• **Activity**: Your task is to transcribe all of the data below exactly, omitting the images.

• **Collected material**:
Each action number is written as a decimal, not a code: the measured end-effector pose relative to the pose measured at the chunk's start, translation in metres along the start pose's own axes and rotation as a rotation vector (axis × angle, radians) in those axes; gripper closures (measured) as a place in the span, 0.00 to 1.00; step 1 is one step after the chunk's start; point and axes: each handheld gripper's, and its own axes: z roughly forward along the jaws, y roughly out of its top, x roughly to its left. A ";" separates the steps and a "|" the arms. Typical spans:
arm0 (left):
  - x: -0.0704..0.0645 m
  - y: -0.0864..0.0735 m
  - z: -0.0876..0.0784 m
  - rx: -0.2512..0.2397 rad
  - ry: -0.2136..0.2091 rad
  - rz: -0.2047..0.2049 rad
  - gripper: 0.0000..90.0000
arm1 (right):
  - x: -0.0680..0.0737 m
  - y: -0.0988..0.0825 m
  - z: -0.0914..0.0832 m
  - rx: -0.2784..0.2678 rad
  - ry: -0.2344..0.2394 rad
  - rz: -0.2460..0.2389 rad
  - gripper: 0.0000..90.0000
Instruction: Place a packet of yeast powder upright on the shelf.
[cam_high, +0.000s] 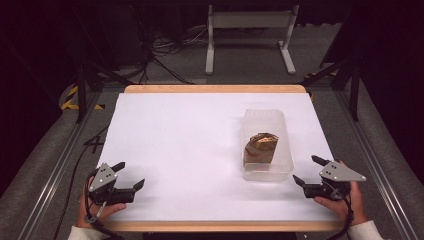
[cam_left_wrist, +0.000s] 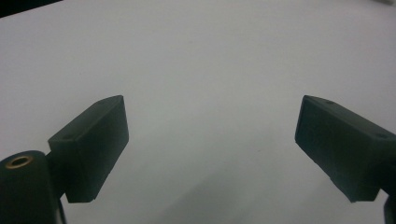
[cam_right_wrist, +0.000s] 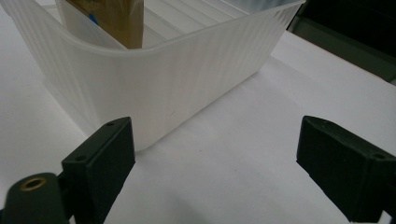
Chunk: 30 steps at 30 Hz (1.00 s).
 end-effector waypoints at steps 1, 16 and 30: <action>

• **Written answer**:
Each action number is written as a decimal, not a code: the measured end-effector pose relative to the pose measured at the chunk's start, translation in metres along the start pose's own axes and rotation as a rotation vector (axis × angle, radians) in those axes; gripper closures (measured) as a place in the span, 0.00 to 1.00; step 1 is one step after the chunk's start; point and axes: each handheld gripper's, and its own axes: z roughly forward along the jaws, y roughly out of its top, x roughly to its left. A ";" separates the steps and a "|" the arms. Typical spans:
arm0 (left):
  - x: -0.0704..0.0645 m
  - y: -0.0864..0.0735 m
  - z: -0.0876..0.0784 m
  - rx: -0.2512..0.2397 rad
  - ry: -0.2136..0.2091 rad
  - rz: -0.2047..0.2049 rad
  - gripper: 0.0000..90.0000
arm1 (right):
  - x: -0.0680..0.0737 m
  - y: -0.0988..0.0825 m
  - z: -0.0914..0.0832 m
  - rx: -0.2784..0.2678 rad
  - ry: -0.2344..0.2394 rad
  - rz: -0.2460..0.2389 rad
  - gripper: 0.0000..90.0000
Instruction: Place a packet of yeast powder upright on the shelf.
[cam_high, +0.000s] 
[cam_left_wrist, +0.000s] 
[cam_right_wrist, +0.000s] 
Chunk: 30 steps at 30 Hz (1.00 s).
 end-effector waypoints at steps 1, 16 and 30: <action>

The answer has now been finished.